- **Problem requirements**: Each entry is to be given again precisely, and no picture may be carried over.

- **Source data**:
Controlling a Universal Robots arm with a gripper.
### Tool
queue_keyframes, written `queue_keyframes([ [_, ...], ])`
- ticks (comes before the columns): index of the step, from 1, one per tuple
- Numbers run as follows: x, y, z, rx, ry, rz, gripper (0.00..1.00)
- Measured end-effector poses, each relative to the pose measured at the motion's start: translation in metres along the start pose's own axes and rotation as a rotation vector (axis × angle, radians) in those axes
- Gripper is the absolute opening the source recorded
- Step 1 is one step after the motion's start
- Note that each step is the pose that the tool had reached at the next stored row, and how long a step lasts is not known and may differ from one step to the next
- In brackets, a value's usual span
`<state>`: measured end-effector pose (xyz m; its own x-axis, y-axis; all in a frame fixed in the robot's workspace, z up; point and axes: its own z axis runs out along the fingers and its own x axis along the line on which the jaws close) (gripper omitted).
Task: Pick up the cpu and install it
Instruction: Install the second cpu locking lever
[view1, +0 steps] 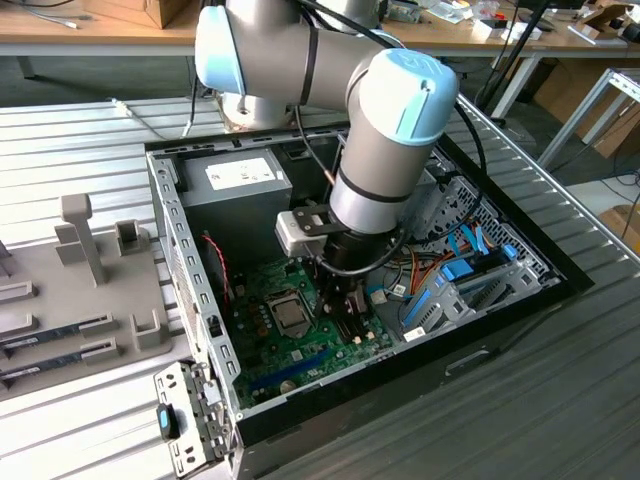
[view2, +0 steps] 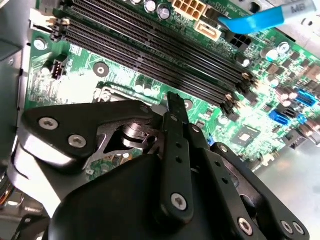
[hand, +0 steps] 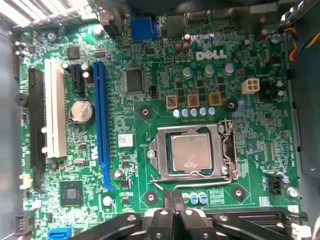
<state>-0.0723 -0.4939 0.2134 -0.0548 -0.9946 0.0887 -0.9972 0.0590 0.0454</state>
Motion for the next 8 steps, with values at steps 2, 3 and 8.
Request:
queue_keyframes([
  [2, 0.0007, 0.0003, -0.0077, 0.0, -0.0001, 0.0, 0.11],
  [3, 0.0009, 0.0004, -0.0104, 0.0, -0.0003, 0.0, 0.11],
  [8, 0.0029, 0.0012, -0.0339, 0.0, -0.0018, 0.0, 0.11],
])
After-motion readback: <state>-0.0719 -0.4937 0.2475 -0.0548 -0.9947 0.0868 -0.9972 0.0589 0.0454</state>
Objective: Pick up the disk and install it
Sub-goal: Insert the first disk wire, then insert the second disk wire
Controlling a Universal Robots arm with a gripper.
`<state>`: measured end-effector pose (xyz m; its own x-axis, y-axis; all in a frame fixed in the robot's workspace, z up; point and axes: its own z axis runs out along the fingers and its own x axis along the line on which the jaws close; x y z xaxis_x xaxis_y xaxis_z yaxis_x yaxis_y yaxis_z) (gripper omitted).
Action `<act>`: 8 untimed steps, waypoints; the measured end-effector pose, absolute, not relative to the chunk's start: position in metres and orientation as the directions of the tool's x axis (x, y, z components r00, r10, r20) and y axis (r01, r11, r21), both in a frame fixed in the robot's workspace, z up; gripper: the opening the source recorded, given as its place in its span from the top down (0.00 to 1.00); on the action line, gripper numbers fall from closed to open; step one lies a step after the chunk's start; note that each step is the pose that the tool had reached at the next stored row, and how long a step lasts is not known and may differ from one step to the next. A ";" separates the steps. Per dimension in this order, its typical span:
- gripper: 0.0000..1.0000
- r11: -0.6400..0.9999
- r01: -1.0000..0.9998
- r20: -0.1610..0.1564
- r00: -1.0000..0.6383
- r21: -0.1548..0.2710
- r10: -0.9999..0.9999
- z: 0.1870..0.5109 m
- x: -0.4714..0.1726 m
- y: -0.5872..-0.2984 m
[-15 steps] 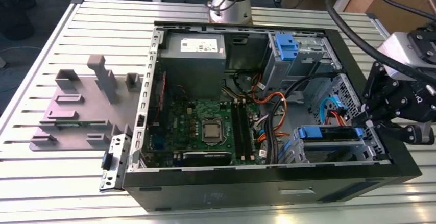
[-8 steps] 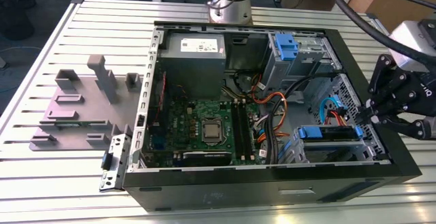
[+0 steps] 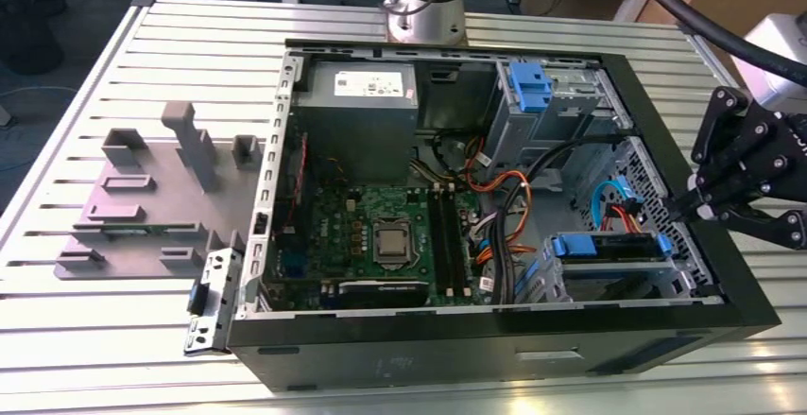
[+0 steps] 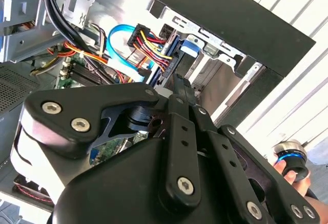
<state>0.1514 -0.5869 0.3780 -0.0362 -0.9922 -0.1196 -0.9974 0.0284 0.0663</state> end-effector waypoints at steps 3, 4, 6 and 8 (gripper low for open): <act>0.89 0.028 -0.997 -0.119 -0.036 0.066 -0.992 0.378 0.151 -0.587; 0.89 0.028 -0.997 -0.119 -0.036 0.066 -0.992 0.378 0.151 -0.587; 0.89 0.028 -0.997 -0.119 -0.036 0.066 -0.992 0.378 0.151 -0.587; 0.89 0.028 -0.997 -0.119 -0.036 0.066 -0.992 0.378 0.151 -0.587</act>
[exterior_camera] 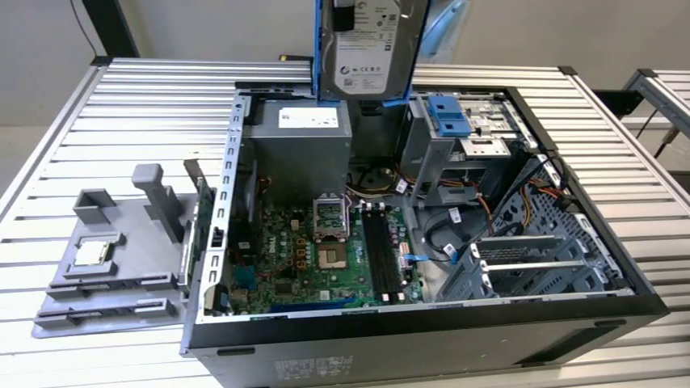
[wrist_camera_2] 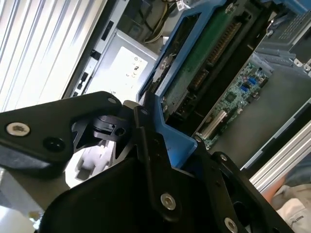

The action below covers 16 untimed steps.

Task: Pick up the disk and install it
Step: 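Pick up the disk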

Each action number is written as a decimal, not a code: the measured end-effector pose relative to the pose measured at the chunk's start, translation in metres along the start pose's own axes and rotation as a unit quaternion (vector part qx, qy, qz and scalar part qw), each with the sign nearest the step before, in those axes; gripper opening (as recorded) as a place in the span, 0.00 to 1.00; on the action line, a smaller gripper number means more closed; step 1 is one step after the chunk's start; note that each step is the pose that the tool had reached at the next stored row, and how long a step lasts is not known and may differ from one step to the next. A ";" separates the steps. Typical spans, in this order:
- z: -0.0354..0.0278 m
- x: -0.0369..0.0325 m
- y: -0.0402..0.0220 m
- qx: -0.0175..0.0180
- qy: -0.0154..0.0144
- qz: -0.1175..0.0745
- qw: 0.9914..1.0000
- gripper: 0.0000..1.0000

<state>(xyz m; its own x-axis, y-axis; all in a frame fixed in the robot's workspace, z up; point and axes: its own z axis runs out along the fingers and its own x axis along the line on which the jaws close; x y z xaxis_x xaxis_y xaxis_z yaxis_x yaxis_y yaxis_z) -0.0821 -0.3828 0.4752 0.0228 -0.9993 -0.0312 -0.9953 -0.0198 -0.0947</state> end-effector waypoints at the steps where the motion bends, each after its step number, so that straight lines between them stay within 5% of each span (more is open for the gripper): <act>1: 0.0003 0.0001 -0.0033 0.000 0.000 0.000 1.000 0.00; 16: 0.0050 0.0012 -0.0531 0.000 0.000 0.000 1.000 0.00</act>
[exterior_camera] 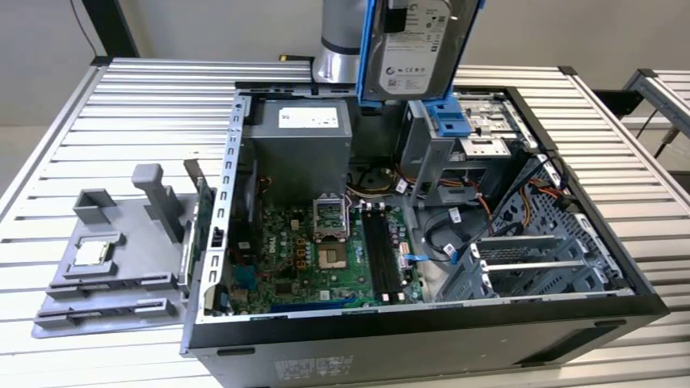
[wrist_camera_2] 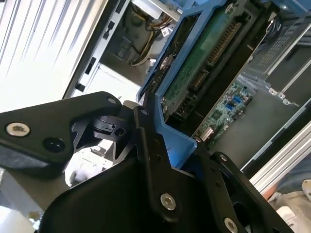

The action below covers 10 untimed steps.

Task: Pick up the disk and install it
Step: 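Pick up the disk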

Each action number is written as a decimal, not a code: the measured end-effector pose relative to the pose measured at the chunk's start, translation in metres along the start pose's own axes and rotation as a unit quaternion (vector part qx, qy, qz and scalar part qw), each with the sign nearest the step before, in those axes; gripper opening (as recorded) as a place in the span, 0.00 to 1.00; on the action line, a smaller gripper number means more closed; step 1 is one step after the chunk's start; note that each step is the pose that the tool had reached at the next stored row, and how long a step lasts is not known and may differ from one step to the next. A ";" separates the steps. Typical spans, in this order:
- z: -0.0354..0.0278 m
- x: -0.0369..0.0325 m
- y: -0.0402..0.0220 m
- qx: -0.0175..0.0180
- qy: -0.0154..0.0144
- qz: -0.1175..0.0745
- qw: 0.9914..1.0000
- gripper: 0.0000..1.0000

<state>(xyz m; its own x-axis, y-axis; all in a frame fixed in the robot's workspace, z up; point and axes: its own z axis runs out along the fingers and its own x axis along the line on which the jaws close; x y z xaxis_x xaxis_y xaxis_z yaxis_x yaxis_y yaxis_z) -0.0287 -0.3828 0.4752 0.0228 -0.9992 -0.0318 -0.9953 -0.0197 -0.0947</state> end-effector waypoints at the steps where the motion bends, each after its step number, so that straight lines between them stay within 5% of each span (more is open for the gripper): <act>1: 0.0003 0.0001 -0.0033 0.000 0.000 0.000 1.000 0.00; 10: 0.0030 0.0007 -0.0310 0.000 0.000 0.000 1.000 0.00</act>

- **Reply to the exercise**:
Controlling a Universal Robots arm with a gripper.
### Tool
queue_keyframes, written `queue_keyframes([ [_, ...], ])`
- ticks (comes before the columns): index of the step, from 1, one per tuple
- Numbers run as follows: x, y, z, rx, ry, rz, gripper (0.00..1.00)
- Measured end-effector poses, each relative to the pose measured at the motion's start: translation in metres along the start pose's own axes and rotation as a rotation vector (axis × angle, radians) in those axes
- Gripper is the absolute opening the source recorded
- Step 1 is one step after the motion's start
- Note that each step is the pose that the tool had reached at the next stored row, and how long a step lasts is not known and may differ from one step to the next
- In brackets, a value's usual span
`<state>`: measured end-effector pose (xyz m; its own x-axis, y-axis; all in a frame fixed in the robot's workspace, z up; point and axes: its own z axis runs out along the fingers and its own x axis along the line on which the jaws close) (gripper omitted).
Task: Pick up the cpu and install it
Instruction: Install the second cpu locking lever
[view1, +0 steps] 
[view2, +0 steps] 
[hand, +0 steps] 
<state>-0.0723 -0.4939 0.2134 -0.0548 -0.9946 0.0887 -0.9972 0.0590 0.0454</state>
Motion for the next 8 steps, with values at steps 2, 3 and 8.
Request:
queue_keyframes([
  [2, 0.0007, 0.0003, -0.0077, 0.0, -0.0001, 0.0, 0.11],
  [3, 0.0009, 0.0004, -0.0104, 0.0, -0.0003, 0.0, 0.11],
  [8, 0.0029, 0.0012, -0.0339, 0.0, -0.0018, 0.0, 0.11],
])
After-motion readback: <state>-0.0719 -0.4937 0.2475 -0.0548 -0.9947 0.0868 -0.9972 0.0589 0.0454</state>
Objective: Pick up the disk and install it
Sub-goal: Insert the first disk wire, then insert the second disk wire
Controlling a Universal Robots arm with a gripper.
`<state>`: measured end-effector pose (xyz m; its own x-axis, y-axis; all in a frame fixed in the robot's workspace, z up; point and axes: its own z axis runs out along the fingers and its own x axis along the line on which the jaws close; x y z xaxis_x xaxis_y xaxis_z yaxis_x yaxis_y yaxis_z) (gripper omitted).
Action `<act>`: 8 untimed steps, waypoints; the measured end-effector pose, absolute, not relative to the chunk's start: position in metres and orientation as the directions of the tool's x axis (x, y, z components r00, r10, r20) and y axis (r01, r11, r21), both in a frame fixed in the robot's workspace, z up; gripper: the opening the source recorded, given as its place in its span from the top down (0.00 to 1.00); on the action line, gripper numbers fall from closed to open; step one lies a step after the chunk's start; note that each step is the pose that the tool had reached at the next stored row, and how long a step lasts is not known and may differ from one step to the next. A ";" separates the steps. Per dimension in this order, its typical span:
- gripper: 0.0000..1.0000
- r11: -0.6400..0.9999
- r01: -1.0000..0.9998
- r20: -0.1610..0.1564
- r00: -1.0000..0.6383
- r21: -0.1548..0.2710
- r10: -0.9999..0.9999
- z: 0.1870..0.5109 m
- x: -0.4714..0.1726 m
- y: -0.5872..-0.2984 m
[-15 steps] 
[-8 steps] 
[+0 steps] 
[+0 steps] 
<state>0.1514 -0.5869 0.3780 -0.0362 -0.9922 -0.1196 -0.9974 0.0284 0.0663</state> end-effector waypoints at steps 3, 4, 6 and 8 (gripper low for open): <act>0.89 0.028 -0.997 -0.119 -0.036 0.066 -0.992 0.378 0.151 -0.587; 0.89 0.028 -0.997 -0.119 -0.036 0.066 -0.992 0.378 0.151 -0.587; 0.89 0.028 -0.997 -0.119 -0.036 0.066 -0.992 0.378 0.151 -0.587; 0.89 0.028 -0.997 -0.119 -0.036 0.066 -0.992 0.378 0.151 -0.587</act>
[exterior_camera] 
[wrist_camera_2] 

The action below covers 16 untimed steps.

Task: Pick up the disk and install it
Step: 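Pick up the disk
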
Each action number is written as a decimal, not a code: the measured end-effector pose relative to the pose measured at the chunk's start, translation in metres along the start pose's own axes and rotation as a unit quaternion (vector part qx, qy, qz and scalar part qw), each with the sign nearest the step before, in those axes; gripper opening (as recorded) as a place in the span, 0.00 to 1.00; on the action line, a smaller gripper number means more closed; step 1 is one step after the chunk's start; note that each step is the pose that the tool had reached at the next stored row, and how long a step lasts is not known and may differ from one step to the next. A ";" separates the steps. Typical spans, in this order:
- z: -0.0354..0.0278 m
- x: -0.0369..0.0325 m
- y: -0.0402..0.0220 m
- qx: -0.0175..0.0180
- qy: -0.0154..0.0144
- qz: -0.1175..0.0745
- qw: 0.9914..1.0000
- gripper: 0.0000..1.0000

<state>(xyz m; its own x-axis, y-axis; all in a frame fixed in the robot's workspace, z up; point and axes: its own z axis runs out along the fingers and its own x axis along the line on which the jaws close; x y z xaxis_x xaxis_y xaxis_z yaxis_x yaxis_y yaxis_z) -0.0821 -0.3828 0.4752 0.0228 -0.9993 -0.0312 -0.9953 -0.0198 -0.0947</state> end-effector waypoints at the steps where the motion bends, each after its step number, so that straight lines between them stay within 5% of each span (more is open for the gripper): <act>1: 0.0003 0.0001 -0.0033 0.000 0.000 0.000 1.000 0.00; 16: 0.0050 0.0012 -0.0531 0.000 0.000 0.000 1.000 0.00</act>
[exterior_camera] 
[wrist_camera_2] 

The action below covers 10 untimed steps.

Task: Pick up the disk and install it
Step: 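Pick up the disk
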
Each action number is written as a decimal, not a code: the measured end-effector pose relative to the pose measured at the chunk's start, translation in metres along the start pose's own axes and rotation as a unit quaternion (vector part qx, qy, qz and scalar part qw), each with the sign nearest the step before, in those axes; gripper opening (as recorded) as a place in the span, 0.00 to 1.00; on the action line, a smaller gripper number means more closed; step 1 is one step after the chunk's start; note that each step is the pose that the tool had reached at the next stored row, and how long a step lasts is not known and may differ from one step to the next. A ";" separates the steps. Typical spans, in this order:
- z: -0.0354..0.0278 m
- x: -0.0369..0.0325 m
- y: -0.0402..0.0220 m
- qx: -0.0175..0.0180
- qy: -0.0154..0.0144
- qz: -0.1175..0.0745
- qw: 0.9914..1.0000
- gripper: 0.0000..1.0000

<state>(xyz m; its own x-axis, y-axis; all in a frame fixed in the robot's workspace, z up; point and axes: its own z axis runs out along the fingers and its own x axis along the line on which the jaws close; x y z xaxis_x xaxis_y xaxis_z yaxis_x yaxis_y yaxis_z) -0.0287 -0.3828 0.4752 0.0228 -0.9992 -0.0318 -0.9953 -0.0197 -0.0947</state> end-effector waypoints at the steps where the motion bends, each after its step number, so that straight lines between them stay within 5% of each span (more is open for the gripper): <act>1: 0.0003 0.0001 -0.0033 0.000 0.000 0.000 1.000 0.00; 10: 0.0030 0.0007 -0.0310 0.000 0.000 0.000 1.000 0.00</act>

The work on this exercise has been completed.